Risque d’interactions médicamenteuses dans la SEP

La sclérose en plaques (SEP) est une autre maladie pour laquelle la polymédication est préoccupante. Une étude récente a révélé que sur 627 patients atteints de SEP prenant en moyenne 5,3 médicaments chacun, environ 1 sur 25 était confronté à une interaction médicamenteuse potentiellement grave, et près des deux tiers avaient au moins une interaction potentiellement risquée. [3] 77 % de toutes les interactions médicamenteuses concernaient des médicaments sur ordonnance, 19 % des interaction étaient entre des médicaments sur ordonnance et d’autre en vente libre, et 4 % entre médicaments en vente libre. Il est donc important de connaître l’ensemble des médicaments que prend un patient, y compris les compléments alimentaires à base de plantes, étant donné que près de 60 % des personnes de 20 ans ou plus en consomment. Un quart des personnes de plus de 60 ans prennent au moins quatre compléments.

Quels médicaments dans la dorsalgie chez les patients âgés?

Les dorsalgies sont une cause fréquente de consommation de plusieurs médicaments, que ce soit en vente libre ou sur ordonnance, et plus particulièrement chez les patients âgés. Selon une nouvelle  étude , il est important de bien connaître ces traitements, certains étant plus sûrs et plus efficaces que d'autres. [4]

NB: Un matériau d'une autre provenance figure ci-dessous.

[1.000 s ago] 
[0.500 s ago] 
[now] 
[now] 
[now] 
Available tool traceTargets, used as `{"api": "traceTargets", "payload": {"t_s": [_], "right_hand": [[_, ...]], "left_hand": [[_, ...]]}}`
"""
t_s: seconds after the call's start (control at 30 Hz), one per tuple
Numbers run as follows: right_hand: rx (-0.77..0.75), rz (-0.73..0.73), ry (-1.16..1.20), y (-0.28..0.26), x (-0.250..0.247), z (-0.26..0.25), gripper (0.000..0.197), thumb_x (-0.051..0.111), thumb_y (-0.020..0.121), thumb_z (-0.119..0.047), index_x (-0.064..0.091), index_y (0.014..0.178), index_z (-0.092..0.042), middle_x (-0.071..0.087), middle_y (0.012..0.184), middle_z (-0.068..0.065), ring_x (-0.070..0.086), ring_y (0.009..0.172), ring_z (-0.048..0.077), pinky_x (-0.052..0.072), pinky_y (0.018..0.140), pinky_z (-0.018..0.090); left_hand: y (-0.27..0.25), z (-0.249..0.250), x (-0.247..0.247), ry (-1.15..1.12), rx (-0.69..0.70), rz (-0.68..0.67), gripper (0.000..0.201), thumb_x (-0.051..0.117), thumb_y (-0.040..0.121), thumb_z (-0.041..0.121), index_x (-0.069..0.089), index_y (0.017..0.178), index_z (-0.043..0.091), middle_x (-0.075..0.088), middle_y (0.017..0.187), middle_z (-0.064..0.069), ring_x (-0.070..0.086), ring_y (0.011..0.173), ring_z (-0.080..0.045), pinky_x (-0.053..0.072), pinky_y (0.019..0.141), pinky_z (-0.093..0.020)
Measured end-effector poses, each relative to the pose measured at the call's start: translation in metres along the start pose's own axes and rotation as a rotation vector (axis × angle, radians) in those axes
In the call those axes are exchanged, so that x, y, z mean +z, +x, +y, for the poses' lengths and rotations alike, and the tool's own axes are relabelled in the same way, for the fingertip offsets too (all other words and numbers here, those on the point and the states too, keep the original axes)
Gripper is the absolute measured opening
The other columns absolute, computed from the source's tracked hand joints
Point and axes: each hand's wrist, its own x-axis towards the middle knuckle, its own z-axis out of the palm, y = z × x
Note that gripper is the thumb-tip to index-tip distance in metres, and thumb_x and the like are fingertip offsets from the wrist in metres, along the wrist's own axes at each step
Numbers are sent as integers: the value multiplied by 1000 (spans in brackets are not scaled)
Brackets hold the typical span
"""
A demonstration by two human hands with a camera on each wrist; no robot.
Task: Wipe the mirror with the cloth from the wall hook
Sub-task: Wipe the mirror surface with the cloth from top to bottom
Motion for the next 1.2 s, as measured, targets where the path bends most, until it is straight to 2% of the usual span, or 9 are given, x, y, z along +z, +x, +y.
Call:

Les chercheurs ont ainsi évalué les médicaments utilisés chez les personnes âgées présentant des douleurs de la colonne vertébrale, en examinant 138 essais en double aveugle contrôlés par placebo.

L'acétaminophène présente un profil de sécurité favorable pour ces dorsalgies, mais les anti-inflammatoires non stéroïdiens (AINS) sont plus efficaces. Cependant, les AINS doivent être utilisés à des doses plus faibles à court terme, avec des précautions gastro-intestinales, ont rappelé les chercheurs. Les corticostéroïdes ont le moins de preuves à l'appui. En ce qui concerne les relaxants musculaires, la plupart des preuves favorisent la tizanidine et le baclofène.

Les investigateurs notent également que :

  • Les anciens antidépresseurs tricycliques doivent généralement être évités chez les personnes âgées en raison de leurs effets secondaires ; cependant, la nortriptyline et la désipramine peuvent être mieux tolérées pour les douleurs nerveuses du cou et du dos, à des doses plus faibles.

  • Les antidépresseurs plus récents, en particulier la duloxétine, un inhibiteur sélectif de la recapture de la sérotonine et de la noradrénaline, ont un meilleur profil de sécurité et une bonne efficacité pour les douleurs nerveuses liées à la colonne vertébrale.

  • Les opioïdes traditionnels sont généralement évités dans le traitement des douleurs liées à la colonne vertébrale chez les personnes âgées, en raison des risques associés.